Basic components of an anesthesia machine
During the operation of the anesthesia machine, the high-pressure gas (air, oxygen O2, nitrous oxide, etc.) is decompressed through the pressure reducing valve to obtain a low-pressure and stable gas, and then the flow meter and the O2-N2O ratio control device are adjusted to generate a certain flow rate. And the proportion of mixed gas, into the breathing circuit.
The anesthesia medicine generates anesthetic vapor through the volatilization tank, and the required quantitative anesthetic vapor enters the breathing circuit and is sent to the patient together with the mixed gas.
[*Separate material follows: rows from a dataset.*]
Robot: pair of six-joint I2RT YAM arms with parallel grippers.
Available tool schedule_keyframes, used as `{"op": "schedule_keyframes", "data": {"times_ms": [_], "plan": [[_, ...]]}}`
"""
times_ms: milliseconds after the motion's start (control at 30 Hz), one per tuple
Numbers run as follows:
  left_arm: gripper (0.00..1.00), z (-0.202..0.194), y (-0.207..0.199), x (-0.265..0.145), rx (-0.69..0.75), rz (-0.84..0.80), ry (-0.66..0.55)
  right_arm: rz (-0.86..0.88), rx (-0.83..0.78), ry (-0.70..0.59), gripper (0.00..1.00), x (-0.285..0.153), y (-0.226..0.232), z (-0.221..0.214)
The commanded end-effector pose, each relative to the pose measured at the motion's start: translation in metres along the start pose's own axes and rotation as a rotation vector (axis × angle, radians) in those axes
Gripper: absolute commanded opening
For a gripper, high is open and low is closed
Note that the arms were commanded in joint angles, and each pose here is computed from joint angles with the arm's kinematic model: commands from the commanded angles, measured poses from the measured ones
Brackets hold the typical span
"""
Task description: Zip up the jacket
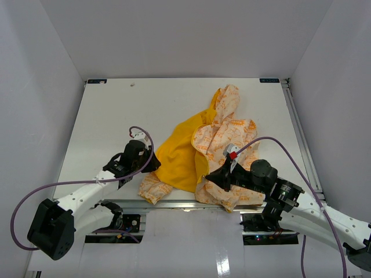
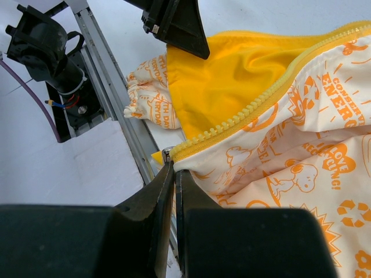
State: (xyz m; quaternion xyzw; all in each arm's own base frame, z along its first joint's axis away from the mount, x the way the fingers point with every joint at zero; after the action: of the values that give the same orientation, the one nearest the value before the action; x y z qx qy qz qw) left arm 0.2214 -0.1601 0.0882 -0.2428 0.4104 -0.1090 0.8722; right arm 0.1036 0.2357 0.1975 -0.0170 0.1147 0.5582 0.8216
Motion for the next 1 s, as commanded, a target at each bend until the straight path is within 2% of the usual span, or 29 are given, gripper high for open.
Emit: {"op": "schedule_keyframes", "data": {"times_ms": [0, 533, 600, 767, 967], "plan": [[0.38, 0.019, -0.018, -0.010, 0.009, -0.046, -0.042, 0.004, -0.009, -0.038, 0.08, 0.000, 0.000, 0.007], [0.42, 0.027, -0.025, -0.017, 0.018, -0.063, -0.061, 0.008, -0.009, -0.039, 0.08, 0.000, 0.001, 0.007], [0.37, 0.028, -0.026, -0.017, 0.020, -0.064, -0.057, 0.007, -0.009, -0.039, 0.08, 0.000, 0.001, 0.007], [0.00, 0.031, -0.043, -0.020, 0.073, -0.124, -0.040, -0.002, -0.009, -0.032, 0.08, 0.001, -0.001, 0.005], [0.00, 0.029, -0.075, -0.024, 0.158, -0.146, -0.034, -0.008, -0.006, -0.027, 0.08, 0.002, -0.002, 0.005]]}}
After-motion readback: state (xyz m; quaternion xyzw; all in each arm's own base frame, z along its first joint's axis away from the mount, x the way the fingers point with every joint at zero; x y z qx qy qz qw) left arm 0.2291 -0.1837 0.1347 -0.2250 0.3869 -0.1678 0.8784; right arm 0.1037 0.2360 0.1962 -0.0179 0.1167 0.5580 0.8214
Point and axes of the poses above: each gripper's point midway between its finger pads, its own x axis out along the fingers, its own y axis along the line the jaws close on, z = x × y, the point moved 2 cm from there along -x, back along the fingers, and after that the axes turned 9 degrees about -x, right-handed, at the moved point
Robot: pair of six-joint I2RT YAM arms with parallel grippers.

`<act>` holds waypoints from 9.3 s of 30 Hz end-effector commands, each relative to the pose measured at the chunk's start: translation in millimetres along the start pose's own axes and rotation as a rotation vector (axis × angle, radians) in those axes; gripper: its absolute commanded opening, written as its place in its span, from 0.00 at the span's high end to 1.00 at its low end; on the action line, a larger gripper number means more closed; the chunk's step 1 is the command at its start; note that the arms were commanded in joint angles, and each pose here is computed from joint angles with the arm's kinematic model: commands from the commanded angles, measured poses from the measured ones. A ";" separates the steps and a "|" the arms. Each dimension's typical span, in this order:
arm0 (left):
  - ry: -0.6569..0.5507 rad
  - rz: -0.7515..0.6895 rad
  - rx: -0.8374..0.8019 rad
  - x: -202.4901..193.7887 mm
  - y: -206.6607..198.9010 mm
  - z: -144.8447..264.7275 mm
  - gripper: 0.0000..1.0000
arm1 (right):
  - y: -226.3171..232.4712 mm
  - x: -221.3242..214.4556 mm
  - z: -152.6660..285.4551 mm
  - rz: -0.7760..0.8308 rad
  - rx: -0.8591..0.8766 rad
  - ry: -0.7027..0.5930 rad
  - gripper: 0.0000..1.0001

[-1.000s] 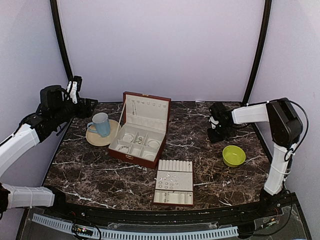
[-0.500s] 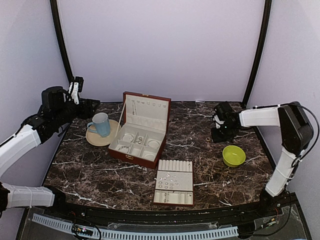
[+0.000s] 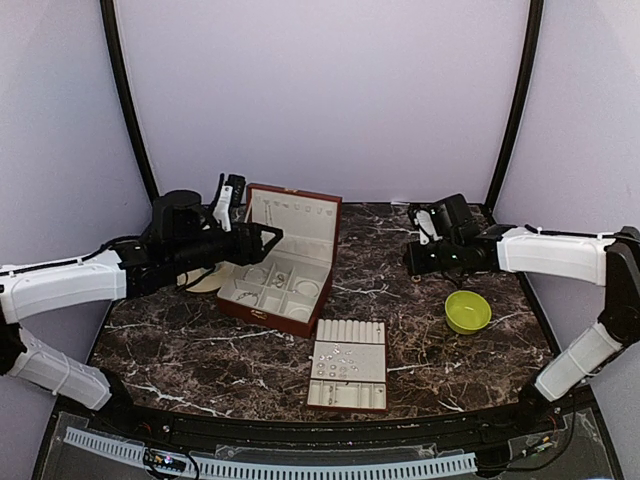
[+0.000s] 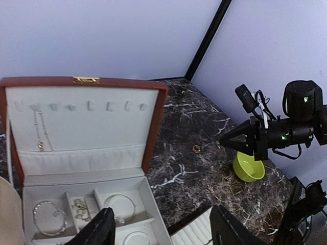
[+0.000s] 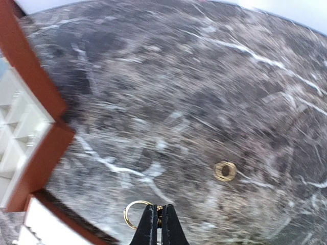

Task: Organize the mixed jewelry
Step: Pass from the right arm to the left, then pass from the left arm to the right, then place the ring in the ring tray.

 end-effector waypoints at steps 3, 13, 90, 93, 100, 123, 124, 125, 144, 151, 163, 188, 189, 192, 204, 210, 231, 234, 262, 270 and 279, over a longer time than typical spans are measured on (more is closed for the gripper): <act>-0.081 0.138 -0.155 12.3 -43.4 -26.0 0.34 | 70.7 16.0 36.4 0.044 0.232 -0.173 1.00; -0.034 0.170 -0.356 6.6 -90.2 -57.6 0.34 | 127.7 17.6 70.9 0.129 0.407 -0.272 1.00; -0.031 0.192 -0.343 -5.7 -86.0 -63.1 1.00 | 143.0 9.4 116.9 0.139 0.646 -0.329 0.52; -0.044 0.165 -0.351 -5.3 -83.7 -56.1 1.00 | 137.2 15.9 122.1 0.085 0.758 -0.296 0.43; -0.117 0.106 -0.502 2.7 -85.2 -36.5 1.00 | 133.4 16.4 128.2 0.015 1.058 -0.130 0.41; -0.172 0.022 -0.794 14.7 -106.9 -16.2 1.00 | 162.3 2.0 125.8 0.072 1.256 0.107 0.71; -0.171 0.023 -0.792 14.7 -106.4 -16.3 1.00 | 162.8 2.1 125.5 0.074 1.253 0.106 0.72; -0.171 0.022 -0.790 14.6 -106.2 -16.4 1.00 | 163.3 2.6 125.0 0.075 1.251 0.106 0.74; -0.153 0.018 -0.757 10.3 -103.8 -18.7 1.00 | 163.2 3.1 120.7 0.067 1.208 0.084 1.00; -0.085 0.028 -0.621 -2.7 -91.1 -21.0 0.48 | 152.5 -0.7 114.7 0.037 1.108 0.088 1.00; 0.209 0.056 -0.340 -71.3 -54.4 -0.3 0.39 | 105.5 -45.6 99.3 -0.148 0.770 0.197 1.00; 0.171 -0.227 0.081 -3.6 50.1 33.2 0.28 | 87.3 -99.1 46.1 -0.476 0.162 0.300 1.00; 0.174 -0.232 0.085 -4.0 50.5 34.3 0.28 | 88.5 -99.2 42.2 -0.473 0.141 0.305 1.00; 0.175 -0.250 0.104 -4.0 51.4 38.7 0.27 | 89.2 -99.2 30.6 -0.464 0.063 0.300 1.00; 0.176 -0.268 0.121 -4.6 52.5 42.2 0.25 | 80.3 -107.3 10.7 -0.453 -0.147 0.330 1.00; 0.183 -0.268 0.127 -6.0 53.6 41.3 0.25 | 83.8 -108.1 2.0 -0.432 -0.161 0.336 1.00; 0.196 -0.266 0.131 -9.0 55.1 38.7 0.24 | 82.2 -120.9 -12.8 -0.397 -0.241 0.383 1.00; 0.197 -0.266 0.132 -9.0 55.0 38.9 0.24 | 83.1 -121.2 -15.4 -0.387 -0.247 0.384 1.00; 0.195 -0.267 0.141 -8.7 55.7 39.9 0.24 | 87.3 -136.3 -30.8 -0.305 -0.338 0.412 1.00; 0.202 -0.294 0.143 -9.7 56.3 39.6 0.24 | 91.7 -122.0 -20.4 -0.308 -0.339 0.381 0.93; 0.208 -0.297 0.146 -11.2 57.2 38.4 0.24 | 97.4 -102.0 -2.3 -0.307 -0.329 0.331 0.78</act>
Point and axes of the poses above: each gripper's point midway between its finger pads, its own z axis back along the fingers, its own y axis along the line the jaws close on, x = y × z, the point moved 7 cm from there along z, back along the fingers, and after that the axes turned 12 degrees about -z, right-handed, at the moved point
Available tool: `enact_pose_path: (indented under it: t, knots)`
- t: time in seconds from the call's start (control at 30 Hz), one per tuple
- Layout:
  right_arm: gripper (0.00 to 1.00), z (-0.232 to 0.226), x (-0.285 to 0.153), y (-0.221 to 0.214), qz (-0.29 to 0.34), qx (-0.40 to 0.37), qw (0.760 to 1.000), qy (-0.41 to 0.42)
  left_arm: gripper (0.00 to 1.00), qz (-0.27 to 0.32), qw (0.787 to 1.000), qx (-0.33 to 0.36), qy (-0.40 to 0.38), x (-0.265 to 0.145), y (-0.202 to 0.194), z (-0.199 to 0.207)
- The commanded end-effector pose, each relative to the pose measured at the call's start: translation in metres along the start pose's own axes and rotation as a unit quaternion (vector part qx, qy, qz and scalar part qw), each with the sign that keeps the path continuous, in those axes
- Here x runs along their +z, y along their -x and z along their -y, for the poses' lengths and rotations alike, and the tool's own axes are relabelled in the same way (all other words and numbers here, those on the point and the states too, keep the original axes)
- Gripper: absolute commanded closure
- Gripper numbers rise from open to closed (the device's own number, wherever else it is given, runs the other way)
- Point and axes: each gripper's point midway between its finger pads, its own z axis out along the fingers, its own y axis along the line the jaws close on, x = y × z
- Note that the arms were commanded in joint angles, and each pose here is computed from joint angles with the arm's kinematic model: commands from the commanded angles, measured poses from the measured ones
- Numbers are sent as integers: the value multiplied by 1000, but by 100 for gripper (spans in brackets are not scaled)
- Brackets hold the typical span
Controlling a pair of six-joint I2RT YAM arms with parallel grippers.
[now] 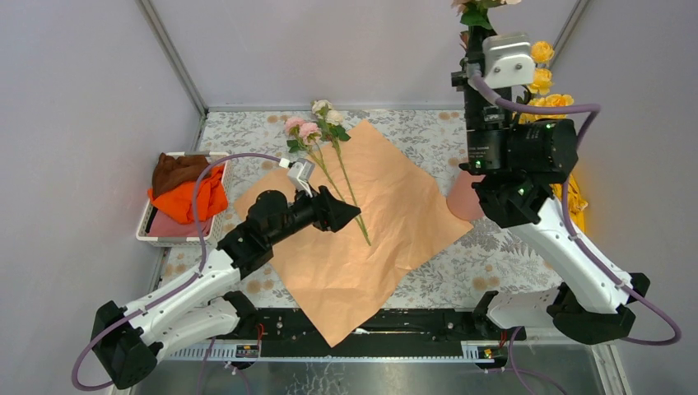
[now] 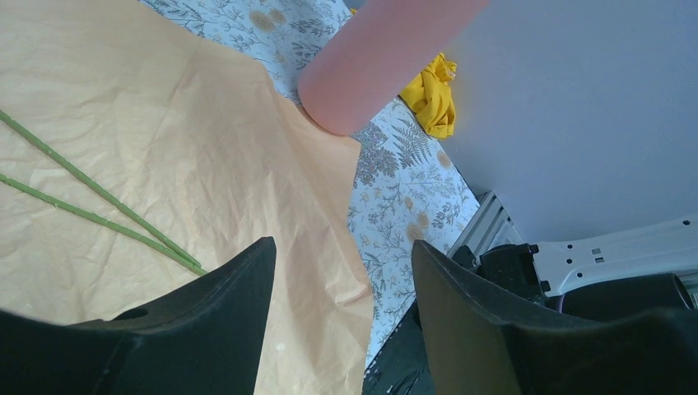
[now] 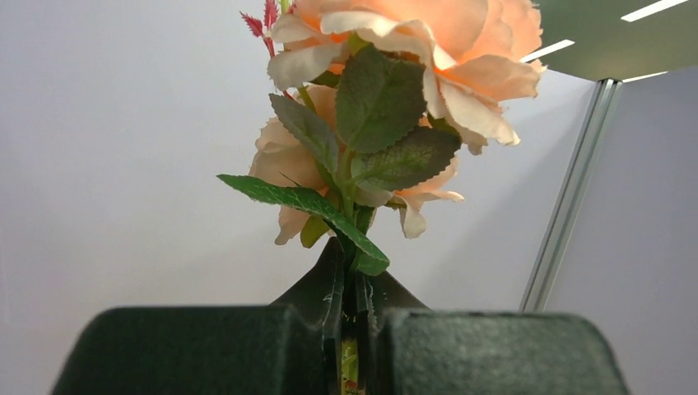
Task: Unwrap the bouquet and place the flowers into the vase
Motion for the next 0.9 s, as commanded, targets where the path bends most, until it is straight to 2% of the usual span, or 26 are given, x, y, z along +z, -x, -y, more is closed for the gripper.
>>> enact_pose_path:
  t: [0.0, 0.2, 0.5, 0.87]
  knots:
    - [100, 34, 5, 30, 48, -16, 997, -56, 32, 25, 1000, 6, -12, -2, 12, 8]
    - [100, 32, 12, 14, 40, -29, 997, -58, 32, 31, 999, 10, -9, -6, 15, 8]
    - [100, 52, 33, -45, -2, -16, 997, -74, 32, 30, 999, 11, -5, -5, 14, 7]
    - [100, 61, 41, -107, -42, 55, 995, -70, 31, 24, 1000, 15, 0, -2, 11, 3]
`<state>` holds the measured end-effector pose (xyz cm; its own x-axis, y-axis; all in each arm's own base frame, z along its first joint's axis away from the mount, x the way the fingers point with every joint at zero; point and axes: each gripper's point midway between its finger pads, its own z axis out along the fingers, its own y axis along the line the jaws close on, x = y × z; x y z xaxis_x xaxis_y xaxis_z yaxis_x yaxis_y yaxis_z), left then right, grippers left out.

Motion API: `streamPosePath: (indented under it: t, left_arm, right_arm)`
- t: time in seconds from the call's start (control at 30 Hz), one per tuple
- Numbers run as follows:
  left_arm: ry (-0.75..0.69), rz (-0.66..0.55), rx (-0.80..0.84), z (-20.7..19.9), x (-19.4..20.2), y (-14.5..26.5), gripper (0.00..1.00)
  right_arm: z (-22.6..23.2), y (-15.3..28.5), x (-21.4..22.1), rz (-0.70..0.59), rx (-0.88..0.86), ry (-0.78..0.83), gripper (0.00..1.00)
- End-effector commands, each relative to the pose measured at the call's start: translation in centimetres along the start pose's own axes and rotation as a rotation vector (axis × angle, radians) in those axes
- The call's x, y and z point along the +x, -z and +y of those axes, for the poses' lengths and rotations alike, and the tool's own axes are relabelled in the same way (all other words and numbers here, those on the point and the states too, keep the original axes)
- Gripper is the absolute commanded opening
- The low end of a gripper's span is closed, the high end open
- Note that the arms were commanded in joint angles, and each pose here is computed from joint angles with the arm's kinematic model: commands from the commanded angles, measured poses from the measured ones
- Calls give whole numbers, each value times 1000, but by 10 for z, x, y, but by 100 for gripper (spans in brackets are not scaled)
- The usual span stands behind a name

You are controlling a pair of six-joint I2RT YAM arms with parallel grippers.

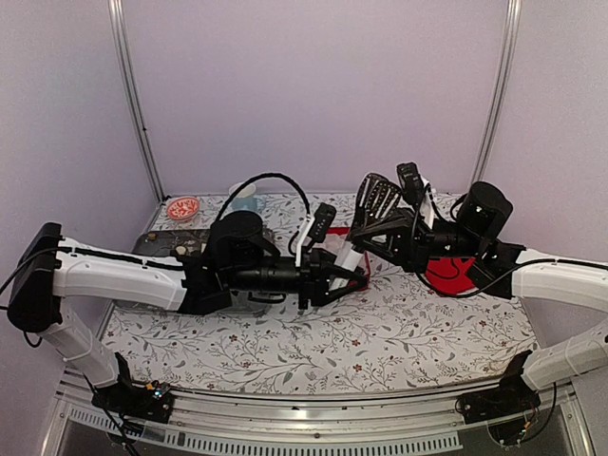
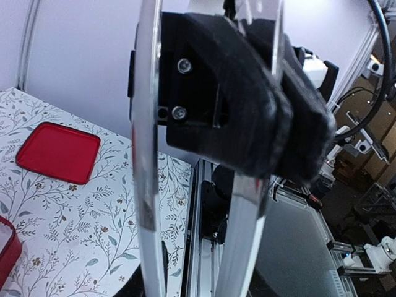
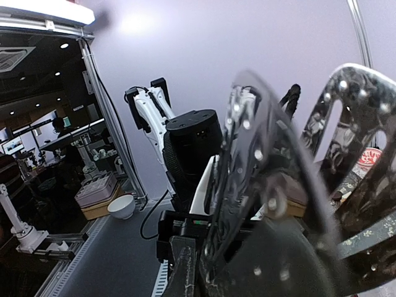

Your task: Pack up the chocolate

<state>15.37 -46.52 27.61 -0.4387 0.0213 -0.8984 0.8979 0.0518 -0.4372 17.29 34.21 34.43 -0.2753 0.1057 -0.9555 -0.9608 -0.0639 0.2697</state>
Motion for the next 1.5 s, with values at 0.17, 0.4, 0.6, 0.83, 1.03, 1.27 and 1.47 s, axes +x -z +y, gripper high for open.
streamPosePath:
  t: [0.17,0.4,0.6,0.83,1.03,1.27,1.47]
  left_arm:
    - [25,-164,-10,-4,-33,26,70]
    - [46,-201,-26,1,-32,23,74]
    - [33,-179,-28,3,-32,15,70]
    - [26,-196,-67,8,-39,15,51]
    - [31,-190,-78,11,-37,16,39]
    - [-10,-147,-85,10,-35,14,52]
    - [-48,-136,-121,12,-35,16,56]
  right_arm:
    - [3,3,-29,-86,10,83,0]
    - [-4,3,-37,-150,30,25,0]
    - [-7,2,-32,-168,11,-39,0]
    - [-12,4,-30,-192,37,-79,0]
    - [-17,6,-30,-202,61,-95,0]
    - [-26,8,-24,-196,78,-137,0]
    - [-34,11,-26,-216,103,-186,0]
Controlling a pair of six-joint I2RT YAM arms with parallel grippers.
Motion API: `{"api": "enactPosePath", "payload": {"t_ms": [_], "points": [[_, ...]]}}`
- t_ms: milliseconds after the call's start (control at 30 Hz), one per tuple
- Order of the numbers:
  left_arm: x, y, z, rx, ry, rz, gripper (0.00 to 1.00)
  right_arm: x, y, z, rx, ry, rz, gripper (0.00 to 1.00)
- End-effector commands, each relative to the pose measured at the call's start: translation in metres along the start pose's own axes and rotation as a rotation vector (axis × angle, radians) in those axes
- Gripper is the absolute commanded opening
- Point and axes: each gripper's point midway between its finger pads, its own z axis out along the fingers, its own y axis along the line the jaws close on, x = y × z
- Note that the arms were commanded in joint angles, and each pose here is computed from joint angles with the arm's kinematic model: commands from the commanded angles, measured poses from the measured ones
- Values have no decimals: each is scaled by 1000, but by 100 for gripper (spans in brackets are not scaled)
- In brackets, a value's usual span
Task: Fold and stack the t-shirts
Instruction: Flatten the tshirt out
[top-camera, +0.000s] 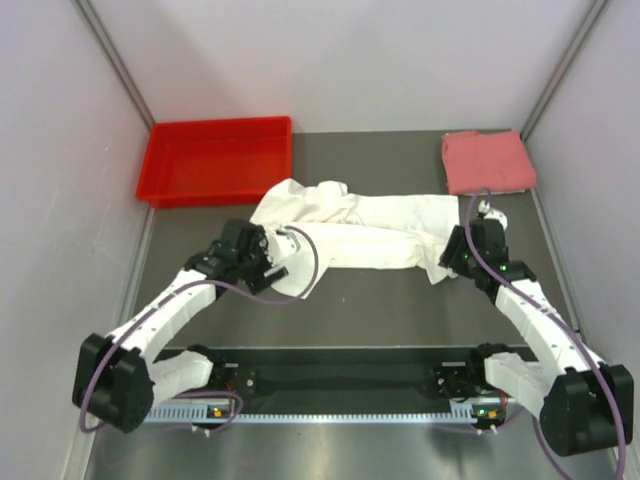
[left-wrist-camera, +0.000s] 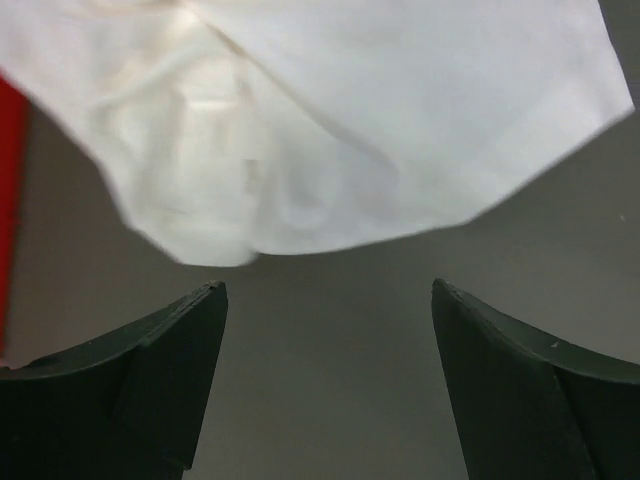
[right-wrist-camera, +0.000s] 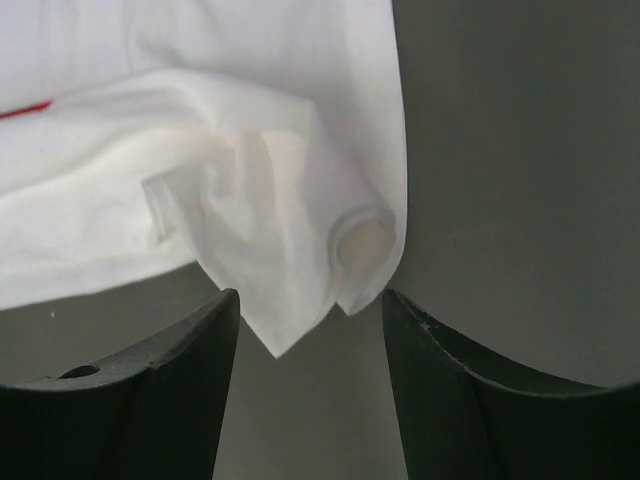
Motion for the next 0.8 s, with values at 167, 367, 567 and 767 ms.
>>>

It mainly consists of gas supply device, evaporator, breathing circuit, carbon dioxide absorption device, anesthesia ventilator, anesthesia waste gas removal system, etc.
- Air supply device
This part is mainly composed of air source, pressure gauge and pressure reducing valve, flow meter and proportioning system.
The operating room is generally provided with oxygen, nitrous oxide, and air by a central air supply system. The gastrointestinal endoscopy room is generally a cylinder gas source. These gases are initially under high pressure and must be decompressed in two steps before they can be used. So there are pressure gauges and pressure relief valves. The pressure reducing valve is to reduce the original high-pressure compressed gas to a safe, constant low-pressure gas for the safe use of anesthesia machines. Generally, when the high-pressure gas cylinder is full, the pressure is 140kg/cm². After passing through the pressure reducing valve, it will finally drop to about 3~4kg/cm², which is 0.3~0.4MPa that we often see in textbooks. It is suitable for constant low pressure in anesthesia machines.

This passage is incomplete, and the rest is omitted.